Exercise brief: Your response should be every line of the data, written out exactly.

** Information provided follows **

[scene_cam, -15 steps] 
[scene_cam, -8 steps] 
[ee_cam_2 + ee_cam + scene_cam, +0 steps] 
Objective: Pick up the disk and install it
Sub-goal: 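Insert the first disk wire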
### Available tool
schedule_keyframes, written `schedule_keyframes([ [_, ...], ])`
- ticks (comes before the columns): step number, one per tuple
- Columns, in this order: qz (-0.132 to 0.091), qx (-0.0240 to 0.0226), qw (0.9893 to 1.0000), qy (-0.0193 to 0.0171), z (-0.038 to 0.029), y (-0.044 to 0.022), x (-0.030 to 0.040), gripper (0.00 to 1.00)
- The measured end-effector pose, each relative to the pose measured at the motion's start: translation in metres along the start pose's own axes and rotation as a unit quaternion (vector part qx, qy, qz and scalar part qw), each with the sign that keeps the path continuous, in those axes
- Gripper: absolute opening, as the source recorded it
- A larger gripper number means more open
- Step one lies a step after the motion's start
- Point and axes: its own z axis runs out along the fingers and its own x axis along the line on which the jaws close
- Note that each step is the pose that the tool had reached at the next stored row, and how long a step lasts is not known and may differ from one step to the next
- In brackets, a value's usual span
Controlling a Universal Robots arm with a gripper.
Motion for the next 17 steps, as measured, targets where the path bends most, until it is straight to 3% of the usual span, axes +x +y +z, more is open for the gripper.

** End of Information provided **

Solution to this exercise:
[scene_cam, -15 steps] 
[scene_cam, -8 steps] 
[ee_cam_2 + ee_cam + scene_cam, +0 steps] 
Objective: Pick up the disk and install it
Sub-goal: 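Insert the first disk wire
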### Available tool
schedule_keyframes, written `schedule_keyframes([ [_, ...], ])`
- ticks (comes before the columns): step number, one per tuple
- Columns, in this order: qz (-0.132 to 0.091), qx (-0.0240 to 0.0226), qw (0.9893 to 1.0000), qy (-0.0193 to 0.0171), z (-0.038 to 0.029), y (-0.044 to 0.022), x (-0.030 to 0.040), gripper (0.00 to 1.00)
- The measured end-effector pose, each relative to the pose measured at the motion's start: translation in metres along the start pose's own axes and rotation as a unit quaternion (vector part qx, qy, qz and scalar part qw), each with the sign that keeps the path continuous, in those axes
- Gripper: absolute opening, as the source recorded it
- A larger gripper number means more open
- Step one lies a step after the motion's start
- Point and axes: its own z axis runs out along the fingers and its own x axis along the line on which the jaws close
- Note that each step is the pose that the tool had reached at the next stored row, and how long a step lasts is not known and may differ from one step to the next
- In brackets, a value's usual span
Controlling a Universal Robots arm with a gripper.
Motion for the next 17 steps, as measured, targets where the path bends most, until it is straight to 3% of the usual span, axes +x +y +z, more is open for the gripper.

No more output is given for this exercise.